[Try it] Restate word for word the lines of the records below, starting at the line that contains "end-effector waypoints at" and ending at the line that contains "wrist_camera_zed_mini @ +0", with both of those lines included and nothing else.

[Records for the exercise]
-- Opening Marker --
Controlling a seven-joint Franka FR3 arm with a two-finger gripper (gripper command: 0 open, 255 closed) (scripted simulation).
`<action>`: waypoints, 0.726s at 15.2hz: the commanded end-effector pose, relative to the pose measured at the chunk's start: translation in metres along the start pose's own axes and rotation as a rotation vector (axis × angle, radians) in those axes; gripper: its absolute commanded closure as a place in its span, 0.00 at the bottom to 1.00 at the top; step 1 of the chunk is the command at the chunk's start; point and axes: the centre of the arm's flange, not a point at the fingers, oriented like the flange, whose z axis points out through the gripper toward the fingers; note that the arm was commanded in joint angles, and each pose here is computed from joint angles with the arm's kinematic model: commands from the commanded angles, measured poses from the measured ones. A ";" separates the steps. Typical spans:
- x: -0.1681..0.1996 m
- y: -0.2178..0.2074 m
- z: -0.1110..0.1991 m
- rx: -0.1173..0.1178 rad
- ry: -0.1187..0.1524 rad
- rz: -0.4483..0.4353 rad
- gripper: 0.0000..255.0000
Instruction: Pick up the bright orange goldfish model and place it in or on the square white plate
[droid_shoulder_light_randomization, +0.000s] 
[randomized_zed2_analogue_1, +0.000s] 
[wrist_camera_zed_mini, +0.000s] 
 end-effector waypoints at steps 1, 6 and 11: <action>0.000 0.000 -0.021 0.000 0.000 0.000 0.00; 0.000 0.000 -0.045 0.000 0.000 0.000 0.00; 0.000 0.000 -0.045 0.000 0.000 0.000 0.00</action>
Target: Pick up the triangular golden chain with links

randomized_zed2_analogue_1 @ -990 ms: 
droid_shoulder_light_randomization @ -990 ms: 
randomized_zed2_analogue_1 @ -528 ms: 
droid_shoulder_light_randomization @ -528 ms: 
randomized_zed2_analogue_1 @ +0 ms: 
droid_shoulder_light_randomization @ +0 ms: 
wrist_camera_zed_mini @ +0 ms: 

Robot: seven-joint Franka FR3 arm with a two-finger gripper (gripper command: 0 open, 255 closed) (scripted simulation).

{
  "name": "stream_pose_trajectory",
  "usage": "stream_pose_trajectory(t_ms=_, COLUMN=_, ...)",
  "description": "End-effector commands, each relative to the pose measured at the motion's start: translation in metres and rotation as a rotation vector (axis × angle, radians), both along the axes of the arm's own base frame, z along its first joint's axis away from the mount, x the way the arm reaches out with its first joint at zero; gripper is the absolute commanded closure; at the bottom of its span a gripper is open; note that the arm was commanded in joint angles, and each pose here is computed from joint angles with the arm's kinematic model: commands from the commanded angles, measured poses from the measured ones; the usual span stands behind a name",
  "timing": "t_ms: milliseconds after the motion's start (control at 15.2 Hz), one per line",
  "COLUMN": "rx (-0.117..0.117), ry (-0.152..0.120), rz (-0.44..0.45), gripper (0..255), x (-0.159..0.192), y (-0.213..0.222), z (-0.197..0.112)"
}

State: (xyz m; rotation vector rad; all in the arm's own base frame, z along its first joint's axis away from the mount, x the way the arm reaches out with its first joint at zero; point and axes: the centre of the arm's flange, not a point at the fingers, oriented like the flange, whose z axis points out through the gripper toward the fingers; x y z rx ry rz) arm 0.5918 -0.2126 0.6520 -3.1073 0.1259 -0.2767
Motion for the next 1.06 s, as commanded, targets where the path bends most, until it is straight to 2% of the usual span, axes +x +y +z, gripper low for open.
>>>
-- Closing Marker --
[Response to this task]
 end-effector waypoints at steps 1, 6 and 11: <action>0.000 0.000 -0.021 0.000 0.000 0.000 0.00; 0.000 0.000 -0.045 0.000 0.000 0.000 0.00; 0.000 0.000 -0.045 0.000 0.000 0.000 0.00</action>
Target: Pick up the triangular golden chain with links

randomized_zed2_analogue_1 @ -990 ms: 
droid_shoulder_light_randomization @ -990 ms: 
randomized_zed2_analogue_1 @ -528 ms: 
droid_shoulder_light_randomization @ -528 ms: 
randomized_zed2_analogue_1 @ +0 ms: 
droid_shoulder_light_randomization @ +0 ms: 
wrist_camera_zed_mini @ +0 ms: 

The required answer is now complete.